NS  Vol.12 No.3 , March 2020
Proposing 5-Steps Rule Is a Notable Milestone for Studying Molecular Biology
Author(s) Kuo-Chen Chou
Abstract
In this current minireview, the cradle of the “5-steps rule” or “5-step rules”, along with its essence and advances, has been recalled. Born in 2011, its impacts on molecular biology are both substantial and rapid, fully indicating the “5-steps rule” is no double a remarkable and profound milestone in molecular biology.

1. Introduction

Since it was proposed in 2011, the “5-steps rule” or “5-step rules” has been widely used in molecular biology, both theoretical and experimental.

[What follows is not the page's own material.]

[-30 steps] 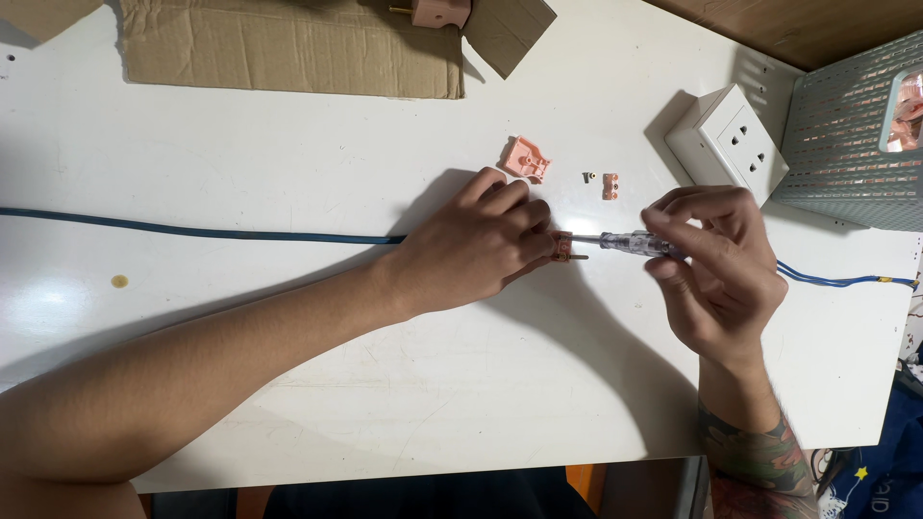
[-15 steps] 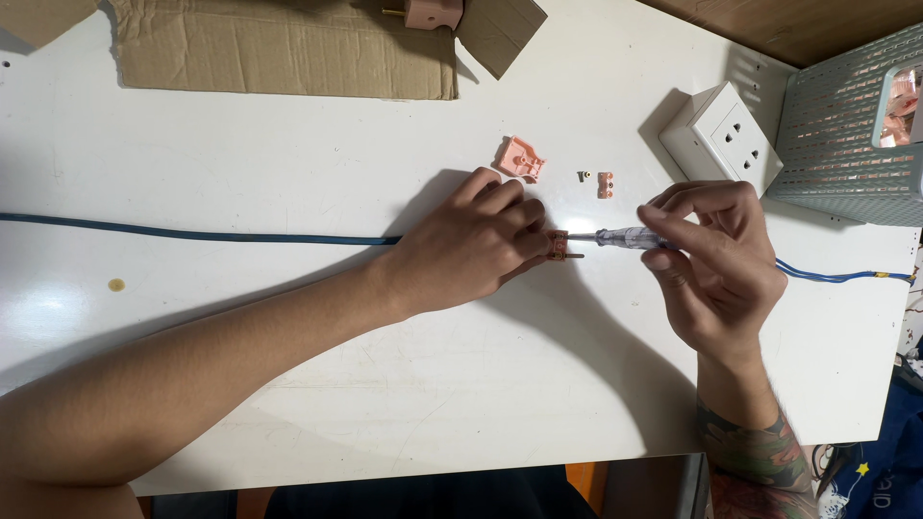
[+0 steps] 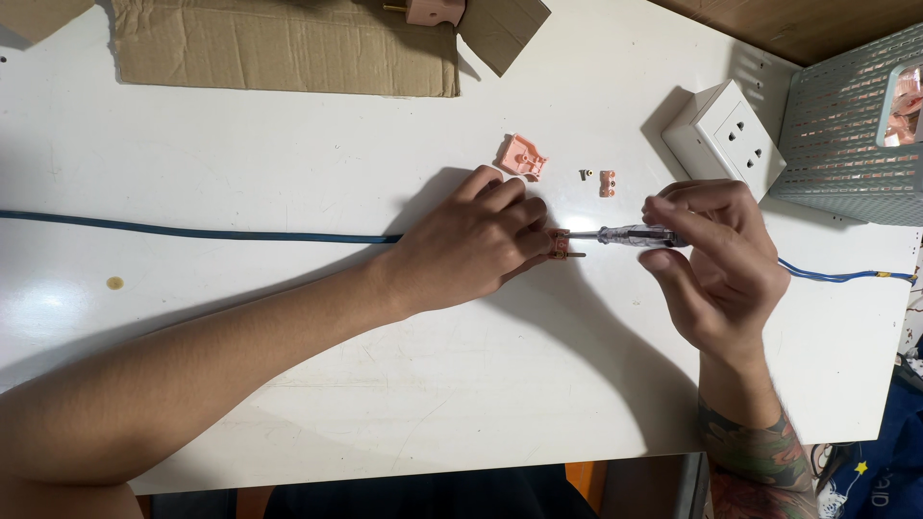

Its original source was usually referred by citing a review paper for celebrating the 50th anniversary year of Journal of Theoretical Biology [1].

Interestingly, no such a clear-cut term as “5-step” can be found in the entire aforementioned paper. Why? This is because: it is the idea of the “5-steps rule” that would become crystal clear after carefully reading through the whole paper. Accordingly, the paper [1] is actually the cradle of the “5-steps rule”.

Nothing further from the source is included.